**THE TASK**
Answer with a number only, giving how many lines in the data below include "blue".

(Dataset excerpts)
((
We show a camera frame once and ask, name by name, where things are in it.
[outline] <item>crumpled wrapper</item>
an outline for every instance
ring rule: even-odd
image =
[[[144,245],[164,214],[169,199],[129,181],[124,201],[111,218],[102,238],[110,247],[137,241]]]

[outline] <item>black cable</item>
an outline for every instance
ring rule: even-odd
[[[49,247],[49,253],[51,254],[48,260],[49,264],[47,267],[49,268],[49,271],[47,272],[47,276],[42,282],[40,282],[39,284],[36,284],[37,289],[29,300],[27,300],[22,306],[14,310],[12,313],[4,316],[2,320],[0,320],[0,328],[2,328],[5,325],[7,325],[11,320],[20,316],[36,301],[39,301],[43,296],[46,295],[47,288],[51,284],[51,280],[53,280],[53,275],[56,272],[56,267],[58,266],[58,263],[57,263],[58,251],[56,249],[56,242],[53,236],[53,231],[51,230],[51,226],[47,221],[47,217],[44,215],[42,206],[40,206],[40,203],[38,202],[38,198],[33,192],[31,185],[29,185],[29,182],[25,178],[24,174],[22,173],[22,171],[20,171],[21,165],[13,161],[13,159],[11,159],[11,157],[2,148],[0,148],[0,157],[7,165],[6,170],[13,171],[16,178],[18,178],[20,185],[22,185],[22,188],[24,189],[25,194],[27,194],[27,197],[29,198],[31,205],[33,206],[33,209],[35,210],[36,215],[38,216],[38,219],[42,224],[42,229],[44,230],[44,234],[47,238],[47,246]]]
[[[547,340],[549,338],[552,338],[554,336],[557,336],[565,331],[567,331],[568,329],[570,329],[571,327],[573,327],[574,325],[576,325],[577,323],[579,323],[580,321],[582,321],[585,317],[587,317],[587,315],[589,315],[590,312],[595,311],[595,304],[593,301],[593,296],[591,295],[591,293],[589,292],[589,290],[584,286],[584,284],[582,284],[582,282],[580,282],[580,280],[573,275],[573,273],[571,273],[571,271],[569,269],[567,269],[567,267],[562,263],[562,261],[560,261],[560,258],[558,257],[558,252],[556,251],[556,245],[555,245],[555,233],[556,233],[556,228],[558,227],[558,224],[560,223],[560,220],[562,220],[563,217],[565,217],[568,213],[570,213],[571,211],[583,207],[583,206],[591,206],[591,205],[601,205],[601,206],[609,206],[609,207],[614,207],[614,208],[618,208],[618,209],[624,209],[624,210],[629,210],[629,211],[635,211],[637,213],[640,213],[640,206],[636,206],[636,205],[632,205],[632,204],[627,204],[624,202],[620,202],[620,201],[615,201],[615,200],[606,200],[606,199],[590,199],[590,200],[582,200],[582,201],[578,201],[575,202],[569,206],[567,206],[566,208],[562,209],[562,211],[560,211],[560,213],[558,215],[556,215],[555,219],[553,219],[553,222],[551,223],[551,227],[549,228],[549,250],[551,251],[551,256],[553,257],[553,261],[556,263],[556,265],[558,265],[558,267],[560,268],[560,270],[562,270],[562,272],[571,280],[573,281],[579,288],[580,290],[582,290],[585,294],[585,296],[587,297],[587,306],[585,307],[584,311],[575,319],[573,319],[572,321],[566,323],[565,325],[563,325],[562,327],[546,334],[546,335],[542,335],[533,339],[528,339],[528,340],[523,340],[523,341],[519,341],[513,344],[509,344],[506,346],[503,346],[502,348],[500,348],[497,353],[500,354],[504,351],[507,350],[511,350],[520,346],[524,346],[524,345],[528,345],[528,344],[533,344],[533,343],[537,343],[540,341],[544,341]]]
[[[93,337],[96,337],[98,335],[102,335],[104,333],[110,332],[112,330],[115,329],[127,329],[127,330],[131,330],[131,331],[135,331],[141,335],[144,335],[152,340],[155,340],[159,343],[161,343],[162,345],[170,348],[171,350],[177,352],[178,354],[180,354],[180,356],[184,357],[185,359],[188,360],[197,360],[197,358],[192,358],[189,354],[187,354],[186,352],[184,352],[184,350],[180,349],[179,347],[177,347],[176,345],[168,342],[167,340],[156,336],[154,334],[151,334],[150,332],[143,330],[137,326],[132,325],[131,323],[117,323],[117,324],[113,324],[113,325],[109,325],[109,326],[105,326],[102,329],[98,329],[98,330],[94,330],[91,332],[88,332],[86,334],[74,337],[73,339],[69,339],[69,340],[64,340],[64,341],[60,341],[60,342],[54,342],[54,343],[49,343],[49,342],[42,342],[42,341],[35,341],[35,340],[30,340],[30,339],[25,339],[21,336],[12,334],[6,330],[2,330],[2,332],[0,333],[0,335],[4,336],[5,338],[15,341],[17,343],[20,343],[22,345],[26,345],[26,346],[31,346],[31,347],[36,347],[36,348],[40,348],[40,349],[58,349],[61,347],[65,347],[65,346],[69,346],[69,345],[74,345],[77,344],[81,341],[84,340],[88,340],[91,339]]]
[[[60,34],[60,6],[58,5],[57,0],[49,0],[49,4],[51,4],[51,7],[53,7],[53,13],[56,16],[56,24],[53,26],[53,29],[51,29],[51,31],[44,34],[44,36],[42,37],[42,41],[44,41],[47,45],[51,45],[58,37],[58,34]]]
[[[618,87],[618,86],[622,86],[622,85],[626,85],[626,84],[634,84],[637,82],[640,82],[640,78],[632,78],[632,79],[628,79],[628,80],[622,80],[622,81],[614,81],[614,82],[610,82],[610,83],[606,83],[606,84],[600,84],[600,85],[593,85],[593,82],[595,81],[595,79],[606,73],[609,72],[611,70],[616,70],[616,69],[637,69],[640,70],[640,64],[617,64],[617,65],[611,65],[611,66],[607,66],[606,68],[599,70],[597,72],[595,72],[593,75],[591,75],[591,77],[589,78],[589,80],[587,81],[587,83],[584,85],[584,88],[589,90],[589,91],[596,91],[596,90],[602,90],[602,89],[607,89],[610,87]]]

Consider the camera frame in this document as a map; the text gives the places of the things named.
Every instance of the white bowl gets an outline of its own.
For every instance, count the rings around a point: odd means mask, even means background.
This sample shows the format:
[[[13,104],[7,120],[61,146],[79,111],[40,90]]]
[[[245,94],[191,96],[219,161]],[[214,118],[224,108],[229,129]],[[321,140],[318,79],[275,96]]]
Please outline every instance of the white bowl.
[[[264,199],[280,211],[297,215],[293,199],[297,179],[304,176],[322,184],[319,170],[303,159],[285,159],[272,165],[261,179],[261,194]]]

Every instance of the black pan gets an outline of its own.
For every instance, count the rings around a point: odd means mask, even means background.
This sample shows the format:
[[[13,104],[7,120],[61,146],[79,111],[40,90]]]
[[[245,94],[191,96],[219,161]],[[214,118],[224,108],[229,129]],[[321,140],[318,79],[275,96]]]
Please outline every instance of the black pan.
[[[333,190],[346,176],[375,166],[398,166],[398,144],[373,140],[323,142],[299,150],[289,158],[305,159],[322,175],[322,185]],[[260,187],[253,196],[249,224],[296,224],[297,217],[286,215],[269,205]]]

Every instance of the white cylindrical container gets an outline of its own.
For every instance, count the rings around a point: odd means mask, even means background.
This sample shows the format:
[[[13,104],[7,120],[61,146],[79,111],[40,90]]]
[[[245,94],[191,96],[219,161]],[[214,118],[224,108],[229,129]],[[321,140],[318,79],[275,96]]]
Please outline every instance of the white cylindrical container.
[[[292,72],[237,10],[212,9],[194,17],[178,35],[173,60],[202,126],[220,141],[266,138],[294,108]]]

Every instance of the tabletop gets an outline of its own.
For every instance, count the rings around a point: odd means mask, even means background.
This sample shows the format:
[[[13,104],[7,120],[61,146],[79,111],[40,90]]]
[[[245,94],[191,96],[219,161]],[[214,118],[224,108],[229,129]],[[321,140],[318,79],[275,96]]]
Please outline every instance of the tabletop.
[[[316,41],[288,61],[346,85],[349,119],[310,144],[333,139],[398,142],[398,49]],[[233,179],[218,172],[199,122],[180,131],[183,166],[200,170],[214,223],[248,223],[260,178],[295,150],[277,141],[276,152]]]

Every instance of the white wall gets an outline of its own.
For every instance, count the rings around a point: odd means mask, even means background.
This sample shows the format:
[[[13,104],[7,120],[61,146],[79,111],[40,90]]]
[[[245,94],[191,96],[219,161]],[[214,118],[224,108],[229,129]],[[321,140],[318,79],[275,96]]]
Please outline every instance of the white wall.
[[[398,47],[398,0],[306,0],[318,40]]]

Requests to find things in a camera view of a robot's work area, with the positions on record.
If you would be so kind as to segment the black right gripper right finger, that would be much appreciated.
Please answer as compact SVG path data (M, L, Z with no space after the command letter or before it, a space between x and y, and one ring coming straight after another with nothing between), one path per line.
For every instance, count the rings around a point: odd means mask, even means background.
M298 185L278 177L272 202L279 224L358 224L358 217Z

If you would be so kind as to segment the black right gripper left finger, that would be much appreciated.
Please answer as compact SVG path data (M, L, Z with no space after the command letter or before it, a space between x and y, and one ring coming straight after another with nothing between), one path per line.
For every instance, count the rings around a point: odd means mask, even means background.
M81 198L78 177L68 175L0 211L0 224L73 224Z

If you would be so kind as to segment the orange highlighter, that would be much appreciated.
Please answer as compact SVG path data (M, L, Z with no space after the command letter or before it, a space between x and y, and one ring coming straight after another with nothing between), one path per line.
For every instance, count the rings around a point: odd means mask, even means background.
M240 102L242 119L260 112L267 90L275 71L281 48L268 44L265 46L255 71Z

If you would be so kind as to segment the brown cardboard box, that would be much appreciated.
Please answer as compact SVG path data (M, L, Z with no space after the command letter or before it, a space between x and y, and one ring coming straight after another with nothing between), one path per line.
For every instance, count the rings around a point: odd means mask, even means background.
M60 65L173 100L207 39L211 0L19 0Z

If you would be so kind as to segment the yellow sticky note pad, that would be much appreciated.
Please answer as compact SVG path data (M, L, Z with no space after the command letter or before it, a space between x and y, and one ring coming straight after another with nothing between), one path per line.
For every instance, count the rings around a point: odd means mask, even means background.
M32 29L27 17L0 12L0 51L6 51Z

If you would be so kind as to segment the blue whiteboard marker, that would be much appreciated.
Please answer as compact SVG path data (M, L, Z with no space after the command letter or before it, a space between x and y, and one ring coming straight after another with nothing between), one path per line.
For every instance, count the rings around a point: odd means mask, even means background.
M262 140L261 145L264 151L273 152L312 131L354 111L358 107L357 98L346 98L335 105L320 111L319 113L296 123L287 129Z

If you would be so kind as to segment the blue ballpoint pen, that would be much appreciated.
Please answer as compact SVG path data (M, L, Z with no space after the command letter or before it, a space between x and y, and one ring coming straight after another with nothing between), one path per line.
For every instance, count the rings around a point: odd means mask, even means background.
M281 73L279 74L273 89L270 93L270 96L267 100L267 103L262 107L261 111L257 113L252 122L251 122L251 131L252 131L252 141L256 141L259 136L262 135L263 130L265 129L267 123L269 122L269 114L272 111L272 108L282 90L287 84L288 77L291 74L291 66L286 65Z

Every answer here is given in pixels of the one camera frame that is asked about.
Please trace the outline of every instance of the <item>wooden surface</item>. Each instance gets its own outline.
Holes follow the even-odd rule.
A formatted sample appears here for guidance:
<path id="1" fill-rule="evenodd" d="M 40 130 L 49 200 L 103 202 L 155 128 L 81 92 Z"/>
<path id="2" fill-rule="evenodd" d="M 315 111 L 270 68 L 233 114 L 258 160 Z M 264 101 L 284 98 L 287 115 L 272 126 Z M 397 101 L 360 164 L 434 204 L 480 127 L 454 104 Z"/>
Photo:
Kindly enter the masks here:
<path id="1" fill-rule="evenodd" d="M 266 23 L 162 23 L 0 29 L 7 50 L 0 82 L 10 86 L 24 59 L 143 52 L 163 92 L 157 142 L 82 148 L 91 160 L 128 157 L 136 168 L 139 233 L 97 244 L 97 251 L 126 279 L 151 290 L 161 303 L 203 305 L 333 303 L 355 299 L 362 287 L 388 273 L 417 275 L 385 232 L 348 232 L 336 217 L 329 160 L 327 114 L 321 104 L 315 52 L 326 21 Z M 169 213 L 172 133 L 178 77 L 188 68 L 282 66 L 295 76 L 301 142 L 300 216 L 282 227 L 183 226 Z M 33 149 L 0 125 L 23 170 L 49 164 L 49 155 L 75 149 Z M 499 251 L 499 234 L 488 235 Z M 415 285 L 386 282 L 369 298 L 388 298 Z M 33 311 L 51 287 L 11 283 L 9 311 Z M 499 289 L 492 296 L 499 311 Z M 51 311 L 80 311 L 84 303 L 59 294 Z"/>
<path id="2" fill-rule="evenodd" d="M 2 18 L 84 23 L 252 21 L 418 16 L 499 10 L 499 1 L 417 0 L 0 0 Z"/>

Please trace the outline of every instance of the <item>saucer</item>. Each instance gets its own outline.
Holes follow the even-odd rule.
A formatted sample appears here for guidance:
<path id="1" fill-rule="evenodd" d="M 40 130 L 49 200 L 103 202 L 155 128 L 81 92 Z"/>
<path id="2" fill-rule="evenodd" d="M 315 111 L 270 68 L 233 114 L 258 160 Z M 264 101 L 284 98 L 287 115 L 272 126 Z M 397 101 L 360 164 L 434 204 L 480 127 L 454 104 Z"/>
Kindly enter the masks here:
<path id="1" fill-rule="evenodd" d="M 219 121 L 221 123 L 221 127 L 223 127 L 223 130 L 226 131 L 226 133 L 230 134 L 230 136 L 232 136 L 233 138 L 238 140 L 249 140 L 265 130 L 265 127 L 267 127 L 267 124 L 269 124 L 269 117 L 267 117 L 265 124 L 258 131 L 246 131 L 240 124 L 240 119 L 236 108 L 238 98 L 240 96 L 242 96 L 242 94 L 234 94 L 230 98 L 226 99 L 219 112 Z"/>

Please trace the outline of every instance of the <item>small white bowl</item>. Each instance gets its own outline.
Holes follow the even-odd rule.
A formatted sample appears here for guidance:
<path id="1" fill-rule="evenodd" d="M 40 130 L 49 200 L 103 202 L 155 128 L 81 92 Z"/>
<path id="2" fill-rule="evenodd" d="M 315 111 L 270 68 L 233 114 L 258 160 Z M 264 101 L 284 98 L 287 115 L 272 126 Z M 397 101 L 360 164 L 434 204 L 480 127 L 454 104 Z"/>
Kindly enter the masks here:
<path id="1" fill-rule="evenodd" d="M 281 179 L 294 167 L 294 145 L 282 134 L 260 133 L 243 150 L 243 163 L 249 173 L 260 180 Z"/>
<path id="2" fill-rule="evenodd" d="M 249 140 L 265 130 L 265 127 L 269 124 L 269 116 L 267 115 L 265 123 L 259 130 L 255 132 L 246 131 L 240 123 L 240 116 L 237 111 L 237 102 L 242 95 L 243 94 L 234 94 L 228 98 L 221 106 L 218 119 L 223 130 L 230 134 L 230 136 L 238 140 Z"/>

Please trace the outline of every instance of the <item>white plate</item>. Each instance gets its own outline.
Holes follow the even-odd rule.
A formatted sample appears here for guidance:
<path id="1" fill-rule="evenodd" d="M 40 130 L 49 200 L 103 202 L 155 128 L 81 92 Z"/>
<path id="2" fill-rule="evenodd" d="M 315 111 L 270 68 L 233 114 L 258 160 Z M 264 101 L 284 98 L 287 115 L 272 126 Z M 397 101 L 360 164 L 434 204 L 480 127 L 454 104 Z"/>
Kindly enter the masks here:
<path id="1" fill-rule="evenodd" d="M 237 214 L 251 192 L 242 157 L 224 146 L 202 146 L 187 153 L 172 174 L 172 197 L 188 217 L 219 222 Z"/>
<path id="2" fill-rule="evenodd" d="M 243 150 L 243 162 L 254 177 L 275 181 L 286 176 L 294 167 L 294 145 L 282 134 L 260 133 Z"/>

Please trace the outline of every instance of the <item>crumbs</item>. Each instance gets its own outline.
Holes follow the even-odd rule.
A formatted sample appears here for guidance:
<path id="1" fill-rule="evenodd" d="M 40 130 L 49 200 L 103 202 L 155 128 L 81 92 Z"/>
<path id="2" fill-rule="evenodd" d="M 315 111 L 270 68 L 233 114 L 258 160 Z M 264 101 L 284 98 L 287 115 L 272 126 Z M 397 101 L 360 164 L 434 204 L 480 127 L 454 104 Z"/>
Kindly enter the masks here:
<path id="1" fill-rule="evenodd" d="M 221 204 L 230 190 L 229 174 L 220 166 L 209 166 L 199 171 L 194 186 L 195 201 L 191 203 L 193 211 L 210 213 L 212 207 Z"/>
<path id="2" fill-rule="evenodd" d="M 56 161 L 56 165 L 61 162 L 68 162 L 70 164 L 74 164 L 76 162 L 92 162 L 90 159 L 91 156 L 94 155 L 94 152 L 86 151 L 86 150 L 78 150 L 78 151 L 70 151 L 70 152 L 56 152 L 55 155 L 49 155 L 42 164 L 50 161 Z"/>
))
**TASK ANSWER**
2